Atypical approach when designing HVAC systems for operating rooms (ORs) is to go to ASHRAE Standard 1701 and identify what types of ORs are being designed (e.g., Class B, Class C). One would then determine the appropriate temperature and relative humidity design setpoints for all ORs in the suite. The next step would be to calculate the OR sensible and latent loads, followed by the selection and sizing of the related HVAC system. Since the OR HVAC system has been designed and sized per the requirements of ASHRAE 1701, one would expect that such system will meet all user expectations and operate as intended. Unfortunately, this “one size fits all” approach does not give the users the flexibility to perform complex procedures while having a reliable and energy efficient mode of operation.

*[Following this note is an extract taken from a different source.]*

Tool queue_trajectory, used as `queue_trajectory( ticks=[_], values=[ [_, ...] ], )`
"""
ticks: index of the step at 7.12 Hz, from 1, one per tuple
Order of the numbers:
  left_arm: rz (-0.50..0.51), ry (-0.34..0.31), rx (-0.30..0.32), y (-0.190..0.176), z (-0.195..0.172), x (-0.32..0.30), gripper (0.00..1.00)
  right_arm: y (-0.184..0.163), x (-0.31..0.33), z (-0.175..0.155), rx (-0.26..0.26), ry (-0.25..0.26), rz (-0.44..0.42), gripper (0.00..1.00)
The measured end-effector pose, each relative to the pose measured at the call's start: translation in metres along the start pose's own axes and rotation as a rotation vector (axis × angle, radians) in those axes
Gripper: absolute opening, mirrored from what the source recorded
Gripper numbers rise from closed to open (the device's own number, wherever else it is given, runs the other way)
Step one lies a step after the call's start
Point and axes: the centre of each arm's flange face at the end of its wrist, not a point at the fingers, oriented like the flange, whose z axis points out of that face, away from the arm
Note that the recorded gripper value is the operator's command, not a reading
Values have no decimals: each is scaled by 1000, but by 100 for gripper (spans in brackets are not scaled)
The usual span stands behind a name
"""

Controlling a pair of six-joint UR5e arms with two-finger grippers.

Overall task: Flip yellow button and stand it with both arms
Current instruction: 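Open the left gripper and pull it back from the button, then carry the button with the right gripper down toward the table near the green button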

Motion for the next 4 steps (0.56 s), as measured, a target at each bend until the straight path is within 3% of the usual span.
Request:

With a continuous pressure to decrease turnover time while also providing the medical staff with utmost flexibility, the design of the HVAC systems for today’s operating rooms requires not just special attention but also complex analyses. As such, it is crucial for the OR HVAC systems to support a wide range of temperature and associated relative humidity setpoints. For instance, an orthopedic surgery room could require a design OR setpoint of 63°F and 40% rh; such procedure might then be followed by a long and demanding pediatric surgery that requires higher temperature and relative humidity setpoint (75°F and 50% rh).

It is important to note that Note O on Table 7-1 of ASHRAE Standard 1701 states that “Surgeons or surgical procedures may require room temperatures, ventilation rates, humidity ranges, and/or air distribution methods that exceed the minimum indicated ranges.” Due to various factors that affect the design, different HVAC system configurations must be analyzed in order to meet the ever increasing and ever more complex expectations from the OR HVAC systems.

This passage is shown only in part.